7.2 No Assignment. No interest of any Participant or spouse of any Participant or any other beneficiary under this Plan, or any right to receive payment hereunder, shall be subject in any manner to sale, transfer, assignment, pledge, attachment, garnishment, or other alienation or encumbrance of any kind, nor may such interest or right to receive a payment or distribution be taken, voluntarily or involuntarily, for the satisfaction of the obligations or debts of, or other claims against, a Participant or spouse of a Participant or other beneficiary, including for alimony.
7.3 Disputes. Any dispute related to the interpretation or enforcement of the Plan shall be enforceable only by arbitration in Cook County, Illinois (or such other metropolitan area to which the Companys or Banks principal executive officers may be relocated if such relocation does not result in Good Reason for a Participant to terminate employment), in accordance with the commercial arbitration rules then in effect of the American Arbitration Association, before a panel of three arbitrators, one of whom shall be selected by the Company, the second of whom shall be selected by the Participant and the third of whom shall be selected by the other two arbitrators. In the absence of the American Arbitration Association, or if for any reason arbitration under the arbitration rules of the American Arbitration Association cannot be initiated, or if one of the parties fails or refuses to select an arbitrator, or if the arbitrators selected by the Company and the Executive cannot agree on the selection of the third arbitrator within seven days after
such time as the Company and the Executive have each been notified of the selection of the others arbitrator, the necessary arbitrator or arbitrators shall be selected by the presiding judge of the court of general jurisdiction in the metropolitan area where arbitration under this Section would otherwise have been conducted. The arbitrators shall award to the Participant his or her reasonable legal fees and expenses in connection with any arbitration proceeding hereunder if (i) the arbitration is commenced by the Company, and the Company has no reasonable basis for initiating such proceeding, or (ii) the arbitration is commenced by the Participant, and the Participant prevails on the Participants claim in the arbitration proceeding. The arbitrators shall award to the Company its legal fees and expenses incurred in connection with any arbitration proceeding hereunder if the arbitration proceeding is commenced by the Participant, and the Participant has no reasonable basis for initiating such proceeding. The parties agree that the arbitration panel shall construe this paragraph to determine whether either party is entitled to recover its cost and fees hereunder. Any award entered by the arbitrators shall be formal, binding and nonappealable and judgment may be entered thereon by any party in accordance with applicable law in any court of competent jurisdiction. This arbitration provision shall be specifically enforceable .
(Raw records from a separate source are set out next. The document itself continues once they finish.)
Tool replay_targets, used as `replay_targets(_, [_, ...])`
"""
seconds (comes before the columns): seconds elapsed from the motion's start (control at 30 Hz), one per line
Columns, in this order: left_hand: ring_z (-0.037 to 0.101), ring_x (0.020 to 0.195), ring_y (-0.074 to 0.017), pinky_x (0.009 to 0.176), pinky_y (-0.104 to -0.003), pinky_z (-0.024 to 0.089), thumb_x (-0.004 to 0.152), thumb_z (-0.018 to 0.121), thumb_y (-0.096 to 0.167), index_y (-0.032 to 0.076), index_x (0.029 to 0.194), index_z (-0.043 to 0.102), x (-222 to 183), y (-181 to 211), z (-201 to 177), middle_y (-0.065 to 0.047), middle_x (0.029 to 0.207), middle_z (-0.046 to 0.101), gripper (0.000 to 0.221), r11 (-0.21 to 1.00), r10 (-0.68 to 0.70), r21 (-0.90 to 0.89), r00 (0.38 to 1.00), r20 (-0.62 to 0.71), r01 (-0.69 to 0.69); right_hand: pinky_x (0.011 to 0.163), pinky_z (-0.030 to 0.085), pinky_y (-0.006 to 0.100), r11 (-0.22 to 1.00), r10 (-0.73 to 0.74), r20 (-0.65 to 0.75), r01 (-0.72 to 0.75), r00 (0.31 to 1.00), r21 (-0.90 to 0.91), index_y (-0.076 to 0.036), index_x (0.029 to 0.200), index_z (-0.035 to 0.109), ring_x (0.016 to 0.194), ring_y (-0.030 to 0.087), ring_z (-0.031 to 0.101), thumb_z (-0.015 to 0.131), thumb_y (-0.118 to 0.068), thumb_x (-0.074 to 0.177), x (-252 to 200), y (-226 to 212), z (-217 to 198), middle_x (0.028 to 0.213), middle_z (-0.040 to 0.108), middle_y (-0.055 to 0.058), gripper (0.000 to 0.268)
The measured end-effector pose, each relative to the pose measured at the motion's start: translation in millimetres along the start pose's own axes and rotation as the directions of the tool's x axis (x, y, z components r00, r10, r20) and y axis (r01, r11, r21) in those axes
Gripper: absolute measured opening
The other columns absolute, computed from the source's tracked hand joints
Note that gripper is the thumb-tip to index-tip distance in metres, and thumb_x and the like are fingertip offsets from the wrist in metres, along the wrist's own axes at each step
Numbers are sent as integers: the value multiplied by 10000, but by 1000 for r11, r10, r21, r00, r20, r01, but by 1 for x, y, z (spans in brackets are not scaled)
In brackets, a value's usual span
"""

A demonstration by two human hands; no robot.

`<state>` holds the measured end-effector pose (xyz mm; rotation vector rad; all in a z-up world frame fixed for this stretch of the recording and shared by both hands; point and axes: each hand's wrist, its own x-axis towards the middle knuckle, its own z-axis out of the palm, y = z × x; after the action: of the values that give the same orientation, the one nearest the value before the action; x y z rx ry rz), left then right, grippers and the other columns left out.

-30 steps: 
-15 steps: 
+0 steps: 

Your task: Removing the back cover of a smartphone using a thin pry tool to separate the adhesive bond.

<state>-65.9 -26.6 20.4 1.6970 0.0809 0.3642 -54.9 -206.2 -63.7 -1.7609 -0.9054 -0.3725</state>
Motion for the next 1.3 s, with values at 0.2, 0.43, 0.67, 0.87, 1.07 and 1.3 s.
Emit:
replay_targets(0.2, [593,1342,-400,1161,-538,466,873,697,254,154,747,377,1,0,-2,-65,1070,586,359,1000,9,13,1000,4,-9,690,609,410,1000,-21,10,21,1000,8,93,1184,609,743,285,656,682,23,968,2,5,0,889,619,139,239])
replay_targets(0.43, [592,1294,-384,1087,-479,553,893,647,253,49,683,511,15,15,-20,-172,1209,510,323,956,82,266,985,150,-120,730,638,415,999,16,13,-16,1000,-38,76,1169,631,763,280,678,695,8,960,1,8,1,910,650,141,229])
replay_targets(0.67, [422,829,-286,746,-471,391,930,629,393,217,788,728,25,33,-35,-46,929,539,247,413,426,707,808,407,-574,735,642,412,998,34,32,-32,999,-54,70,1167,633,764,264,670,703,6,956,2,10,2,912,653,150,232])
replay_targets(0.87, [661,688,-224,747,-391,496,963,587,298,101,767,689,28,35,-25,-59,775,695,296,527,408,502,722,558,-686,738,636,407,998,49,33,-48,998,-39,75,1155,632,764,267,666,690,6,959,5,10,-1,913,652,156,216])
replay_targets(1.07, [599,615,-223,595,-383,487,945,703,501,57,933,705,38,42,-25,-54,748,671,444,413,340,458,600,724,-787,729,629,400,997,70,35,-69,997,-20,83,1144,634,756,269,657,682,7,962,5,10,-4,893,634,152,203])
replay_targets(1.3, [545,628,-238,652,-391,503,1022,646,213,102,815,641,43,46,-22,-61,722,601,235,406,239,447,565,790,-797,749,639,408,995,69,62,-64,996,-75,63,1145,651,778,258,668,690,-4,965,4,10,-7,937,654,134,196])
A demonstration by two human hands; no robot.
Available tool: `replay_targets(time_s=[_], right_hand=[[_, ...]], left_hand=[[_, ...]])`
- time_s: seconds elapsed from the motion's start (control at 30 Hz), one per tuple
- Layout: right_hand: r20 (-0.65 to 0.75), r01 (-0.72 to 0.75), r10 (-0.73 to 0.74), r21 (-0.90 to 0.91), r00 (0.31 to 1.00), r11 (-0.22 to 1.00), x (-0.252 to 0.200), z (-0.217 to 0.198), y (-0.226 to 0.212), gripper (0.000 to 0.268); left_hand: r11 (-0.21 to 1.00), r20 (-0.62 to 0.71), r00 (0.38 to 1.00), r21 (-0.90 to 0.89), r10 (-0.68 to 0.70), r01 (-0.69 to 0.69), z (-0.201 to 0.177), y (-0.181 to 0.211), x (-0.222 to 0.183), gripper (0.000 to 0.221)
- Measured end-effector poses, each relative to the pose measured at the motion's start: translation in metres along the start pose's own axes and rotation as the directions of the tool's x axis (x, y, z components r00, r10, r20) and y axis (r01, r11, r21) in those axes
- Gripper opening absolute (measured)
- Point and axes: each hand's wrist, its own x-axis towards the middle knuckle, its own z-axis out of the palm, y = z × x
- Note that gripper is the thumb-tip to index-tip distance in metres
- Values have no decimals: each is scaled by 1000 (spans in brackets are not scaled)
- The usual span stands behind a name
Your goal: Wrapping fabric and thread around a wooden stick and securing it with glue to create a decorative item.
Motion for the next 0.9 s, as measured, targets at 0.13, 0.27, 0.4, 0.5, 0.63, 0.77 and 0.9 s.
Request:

7.4 Effect on Other Plans, Agreements and Benefits. Except to the extent expressly set forth herein, any benefit or compensation to which a Participant is entitled under any agreement between the Participant and the Company or any of its Affiliates or under any plan maintained by the Company or any of its Affiliates in which the Participant participates or participated shall not be modified or lessened in any way, but shall be payable according to the terms of the applicable plan or agreement. Notwithstanding the foregoing, any benefits received by a Participant pursuant to this Plan shall be in lieu of any severance benefits to which the Participant would otherwise be entitled under any general severance policy or other severance plan maintained by the Company.
7.5 Notice. For the purpose of this Plan, notices and all other communications provided for in this Plan shall be in writing and shall be deemed to have been duly given and effective when actually delivered or mailed by United States registered mail, return receipt requested, postage prepaid, addressed to the Company at its corporate headquarters address, and to the Participant (at the last address of the Participant on the Companys or Banks books and records), provided, that all notices to the Company shall be directed to the attention of the Board with a copy to the Secretary.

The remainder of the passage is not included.